DANIEL TAYLOR (b. 1986) lives and works in London, UK. Taylor graduated with a BA in Intermedia / Sculpture from NSCAD in Halifax, Nova Scotia in 2014. Previous exhibitions include Going to the Pictures at SET, London, UK(2019)Silk Hat Man at AIRY, Kofu, JP (2019); Turned into What!? at 650mahhh, Hove, UK(2019) and upcoming at Ginsburg Gallery, Lima, Peru(2021).
“I work mainly in drawing and sculpture, using styrofoam and papier mache. My work is semi autobiographical and off-center. I try to find themes and patterns in the confusing, unremarkable moments in hopes of some sort of revelation. I’m interested in movies, music, and animation and I like to employ tropes and techniques from those fields to describe my own experience and create a familiar narrative from an unusual perspective.”

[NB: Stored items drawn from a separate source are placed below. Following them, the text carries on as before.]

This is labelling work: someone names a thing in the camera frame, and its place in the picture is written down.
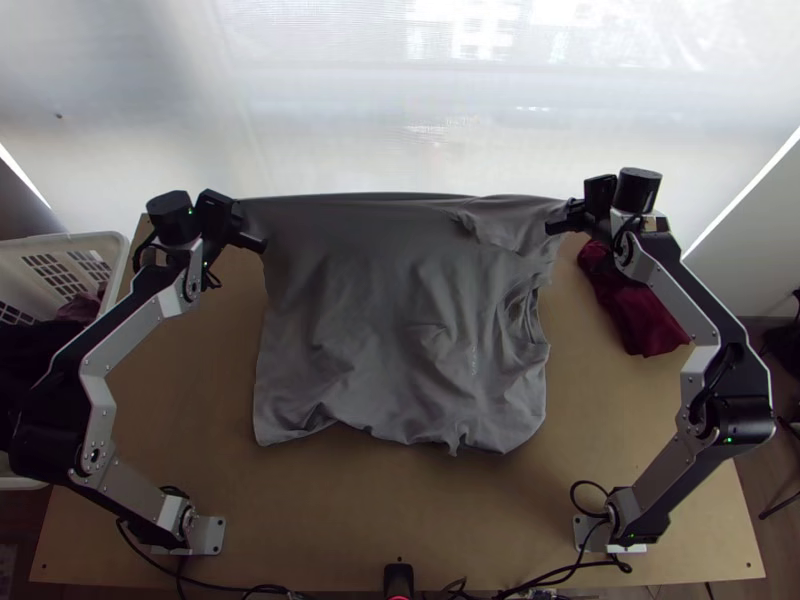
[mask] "gray t-shirt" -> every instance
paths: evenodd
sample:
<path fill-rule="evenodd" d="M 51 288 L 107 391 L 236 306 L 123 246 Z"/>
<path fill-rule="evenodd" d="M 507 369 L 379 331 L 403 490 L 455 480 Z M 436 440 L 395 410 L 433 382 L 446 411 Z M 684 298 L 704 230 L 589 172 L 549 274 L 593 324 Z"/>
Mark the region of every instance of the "gray t-shirt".
<path fill-rule="evenodd" d="M 269 237 L 253 399 L 266 446 L 340 421 L 508 452 L 545 416 L 539 287 L 563 202 L 342 194 L 243 203 Z"/>

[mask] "robotic arm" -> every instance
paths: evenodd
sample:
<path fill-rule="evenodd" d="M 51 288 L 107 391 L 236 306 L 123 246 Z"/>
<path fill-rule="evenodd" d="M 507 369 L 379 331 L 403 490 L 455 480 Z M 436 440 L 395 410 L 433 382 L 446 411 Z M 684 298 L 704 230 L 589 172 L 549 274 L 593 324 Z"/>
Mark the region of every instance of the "robotic arm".
<path fill-rule="evenodd" d="M 588 179 L 585 199 L 571 199 L 546 225 L 551 235 L 584 231 L 609 244 L 616 268 L 648 285 L 695 344 L 680 374 L 675 435 L 633 485 L 613 489 L 607 535 L 592 536 L 589 551 L 657 542 L 669 513 L 714 469 L 775 432 L 769 371 L 742 324 L 681 262 L 667 218 L 653 210 L 660 183 L 642 169 Z M 573 523 L 576 545 L 599 520 Z"/>
<path fill-rule="evenodd" d="M 632 486 L 613 489 L 607 518 L 575 525 L 583 544 L 598 521 L 608 521 L 589 551 L 657 542 L 672 509 L 722 461 L 775 431 L 769 372 L 741 323 L 681 263 L 666 217 L 653 210 L 660 181 L 640 169 L 589 179 L 585 199 L 571 199 L 546 225 L 551 235 L 585 231 L 610 244 L 616 268 L 650 286 L 695 343 L 680 375 L 675 435 Z M 209 268 L 227 244 L 262 253 L 266 241 L 242 231 L 237 202 L 210 190 L 194 206 L 185 192 L 170 192 L 147 212 L 154 231 L 134 254 L 131 293 L 53 357 L 20 409 L 9 458 L 15 473 L 68 487 L 115 513 L 155 552 L 218 554 L 223 518 L 200 516 L 187 494 L 155 486 L 117 455 L 106 377 L 163 320 L 217 287 Z M 167 264 L 141 266 L 146 246 L 163 251 Z"/>
<path fill-rule="evenodd" d="M 131 292 L 56 354 L 19 413 L 9 448 L 15 473 L 70 488 L 121 517 L 154 552 L 218 554 L 225 520 L 197 514 L 187 494 L 156 487 L 124 463 L 111 430 L 116 404 L 106 378 L 163 320 L 197 306 L 218 287 L 209 268 L 227 244 L 257 253 L 266 241 L 242 232 L 238 202 L 206 190 L 152 199 L 153 233 L 134 255 Z M 152 246 L 167 264 L 141 266 Z"/>

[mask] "plywood board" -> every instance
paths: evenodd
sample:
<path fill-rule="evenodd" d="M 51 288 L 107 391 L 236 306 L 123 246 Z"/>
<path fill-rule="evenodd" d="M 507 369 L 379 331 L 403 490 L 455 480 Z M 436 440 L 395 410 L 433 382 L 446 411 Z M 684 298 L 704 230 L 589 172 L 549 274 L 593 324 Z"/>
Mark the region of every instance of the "plywood board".
<path fill-rule="evenodd" d="M 147 226 L 140 226 L 141 239 Z M 420 589 L 463 575 L 472 589 L 520 583 L 575 560 L 570 484 L 629 485 L 674 431 L 688 348 L 627 356 L 564 243 L 540 316 L 552 343 L 548 417 L 507 456 L 379 441 L 344 426 L 271 448 L 254 441 L 251 396 L 267 298 L 258 257 L 229 248 L 221 290 L 165 323 L 111 375 L 121 455 L 159 485 L 187 490 L 224 515 L 222 554 L 188 574 L 237 585 L 375 590 L 402 557 Z M 587 569 L 571 587 L 763 577 L 733 463 L 672 515 L 634 571 Z M 174 564 L 174 559 L 166 559 Z M 171 587 L 119 539 L 113 515 L 54 490 L 31 578 Z"/>

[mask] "white laundry basket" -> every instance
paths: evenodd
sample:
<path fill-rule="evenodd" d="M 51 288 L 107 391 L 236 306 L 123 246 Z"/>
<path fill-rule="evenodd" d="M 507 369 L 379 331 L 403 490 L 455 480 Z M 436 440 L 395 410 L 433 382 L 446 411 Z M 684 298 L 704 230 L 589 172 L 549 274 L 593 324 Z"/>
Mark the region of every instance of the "white laundry basket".
<path fill-rule="evenodd" d="M 37 235 L 0 242 L 0 322 L 48 321 L 79 292 L 106 285 L 100 313 L 116 303 L 130 243 L 114 231 Z M 32 490 L 45 483 L 17 477 L 0 452 L 0 490 Z"/>

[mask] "white curtain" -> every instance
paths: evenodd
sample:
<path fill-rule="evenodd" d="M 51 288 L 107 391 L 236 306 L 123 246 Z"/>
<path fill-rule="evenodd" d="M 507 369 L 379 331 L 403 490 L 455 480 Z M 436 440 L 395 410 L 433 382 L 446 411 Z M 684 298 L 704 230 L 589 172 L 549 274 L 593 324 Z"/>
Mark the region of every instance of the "white curtain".
<path fill-rule="evenodd" d="M 0 143 L 73 231 L 150 197 L 580 195 L 687 247 L 800 124 L 791 0 L 0 0 Z"/>

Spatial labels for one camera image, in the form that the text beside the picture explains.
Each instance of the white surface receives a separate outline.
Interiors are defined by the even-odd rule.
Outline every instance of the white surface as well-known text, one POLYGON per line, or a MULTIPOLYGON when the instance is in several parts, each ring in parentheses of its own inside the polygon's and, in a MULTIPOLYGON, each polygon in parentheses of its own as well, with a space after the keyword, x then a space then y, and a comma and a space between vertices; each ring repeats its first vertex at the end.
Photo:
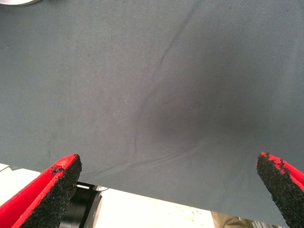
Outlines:
MULTIPOLYGON (((39 176, 39 172, 12 171, 0 164, 0 205, 39 176)), ((114 189, 103 191, 95 228, 214 228, 210 211, 152 199, 114 189)))
POLYGON ((103 191, 95 228, 214 228, 210 211, 123 191, 103 191))

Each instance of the white floor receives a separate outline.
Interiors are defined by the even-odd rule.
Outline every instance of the white floor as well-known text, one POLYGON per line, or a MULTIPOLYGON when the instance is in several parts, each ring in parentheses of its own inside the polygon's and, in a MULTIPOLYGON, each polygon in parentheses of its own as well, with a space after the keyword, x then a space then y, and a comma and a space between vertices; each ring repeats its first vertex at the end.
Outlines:
MULTIPOLYGON (((0 205, 40 173, 0 164, 0 205)), ((95 228, 214 228, 211 213, 176 203, 108 189, 95 228)))
POLYGON ((208 210, 108 189, 96 228, 214 228, 208 210))

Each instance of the red plastic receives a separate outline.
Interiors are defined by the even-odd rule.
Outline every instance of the red plastic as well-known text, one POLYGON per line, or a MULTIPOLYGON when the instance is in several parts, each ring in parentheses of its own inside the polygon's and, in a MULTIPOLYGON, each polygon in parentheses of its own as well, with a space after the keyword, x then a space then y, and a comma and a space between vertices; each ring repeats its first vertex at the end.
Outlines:
POLYGON ((78 154, 71 154, 58 160, 3 204, 0 207, 1 227, 19 228, 78 157, 78 154))

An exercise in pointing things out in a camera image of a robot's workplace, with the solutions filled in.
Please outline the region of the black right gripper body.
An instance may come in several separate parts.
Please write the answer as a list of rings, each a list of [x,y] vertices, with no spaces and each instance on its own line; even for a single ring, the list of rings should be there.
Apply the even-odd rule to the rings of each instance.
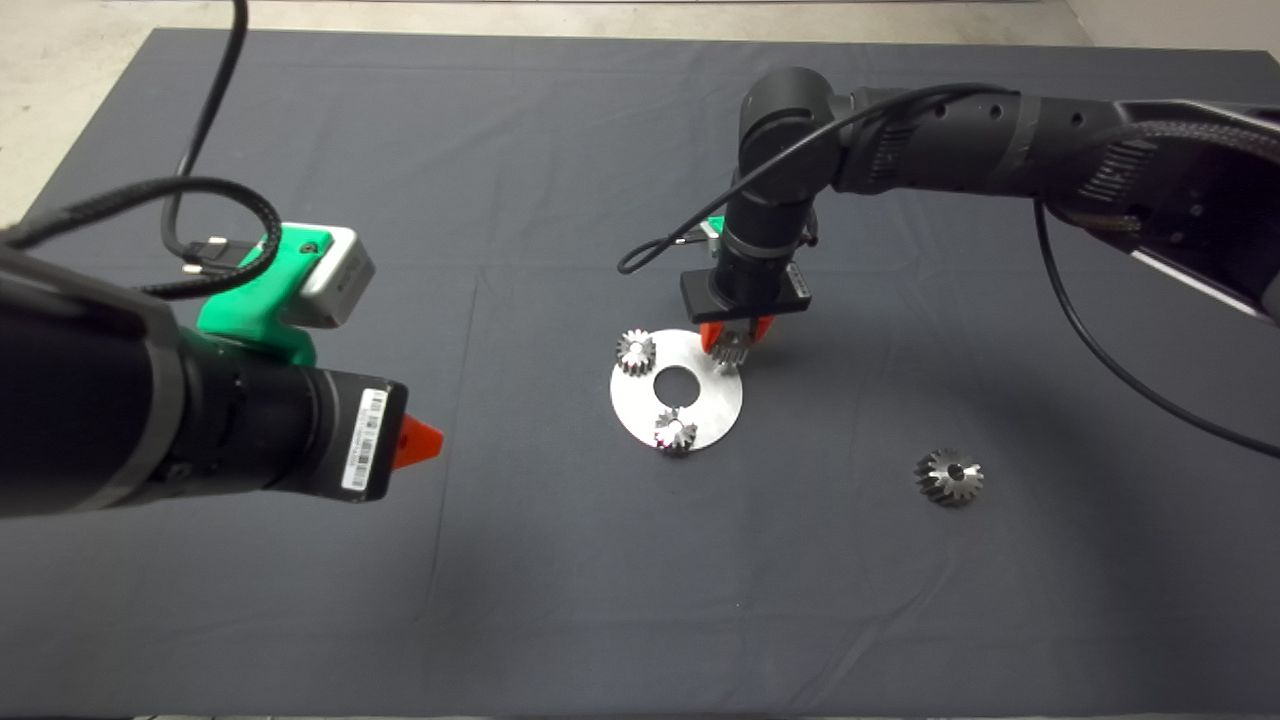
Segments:
[[[777,272],[728,265],[685,272],[680,293],[694,324],[804,313],[812,291],[795,263]]]

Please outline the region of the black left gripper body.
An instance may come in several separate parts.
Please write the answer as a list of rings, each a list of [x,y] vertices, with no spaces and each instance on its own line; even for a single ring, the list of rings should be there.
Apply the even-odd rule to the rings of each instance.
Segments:
[[[337,501],[387,496],[408,388],[396,380],[306,368],[312,428],[285,492]]]

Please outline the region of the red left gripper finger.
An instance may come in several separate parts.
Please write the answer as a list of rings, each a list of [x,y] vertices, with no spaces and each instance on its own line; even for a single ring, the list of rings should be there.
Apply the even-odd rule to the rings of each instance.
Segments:
[[[435,427],[404,414],[399,424],[396,442],[393,469],[399,470],[436,457],[445,442],[444,434]]]

HEIDI UKKONEN (b. 1980) lives and works in Antwerp, Belgium. She studied at The Royal Academy of Fine Art Antwerp. The paintings by Heidi Ukkonen explores themes of the mundane such as relationships, anguish and suffering . These depictions are represented through playfully deformed animations within the life of modern society. Her works are built using materials such as acrylic, oil paint and spray paint which adds and builds texture to her works. Most of her inspiration derives from her life living in the vibrant city of Antwerp where she has worked since graduating from the Royal Academy of Fine Arts. Her thought process begins towards the end of each day and through trial and error, explosive, colourful and humorous works are brought about. Drawing knowledge and inspiration of the works of Philip Guston, Henri Matisse and Hieronymus Bosch she aims to bring her audience into a world where the usual becomes unusual , where the ugly becomes beautiful and where pain becomes humour.

MAÏA RÉGIS (b. 1995) is based in London, and graduated from an MA Painting at the Royal College of Art in 2019. Resident at Elephant Lab in 2019. Featured in Bloomberg New Contemporaries2017 and 2018.
I want to impregnate my paintings with tactile sensations, smells, noises, so as to suggest fragments of stories forming a fictional narrative. In this sense, I pay as much attention to the chosen motifs as on the quality of the surfaces on which I work. Drawings scribbled on a wall, ex-voto, profiles of characters inspired from popular culture… ostensibly figurative subjects are associated with abstract geometric or organic patterns, producing a telescoping effect to complexify its reading. I also want my paintings to have an open, unfinished aspect: drawings in the form of a sketch, saturations or gaps, empty surfaces…
Keeping the freedom to act until the end, I must be able to change almost everything until the last minute. In this sense, a figuration too realistic or too neat would be a limitation for me. I like to navigate in these troubled waters, in a sort of surreal world, where the darkness flirts with flashing brilliance. My work tries to restore this rough and spontaneous world in a pictorial language far from all sophistication and mannerism.”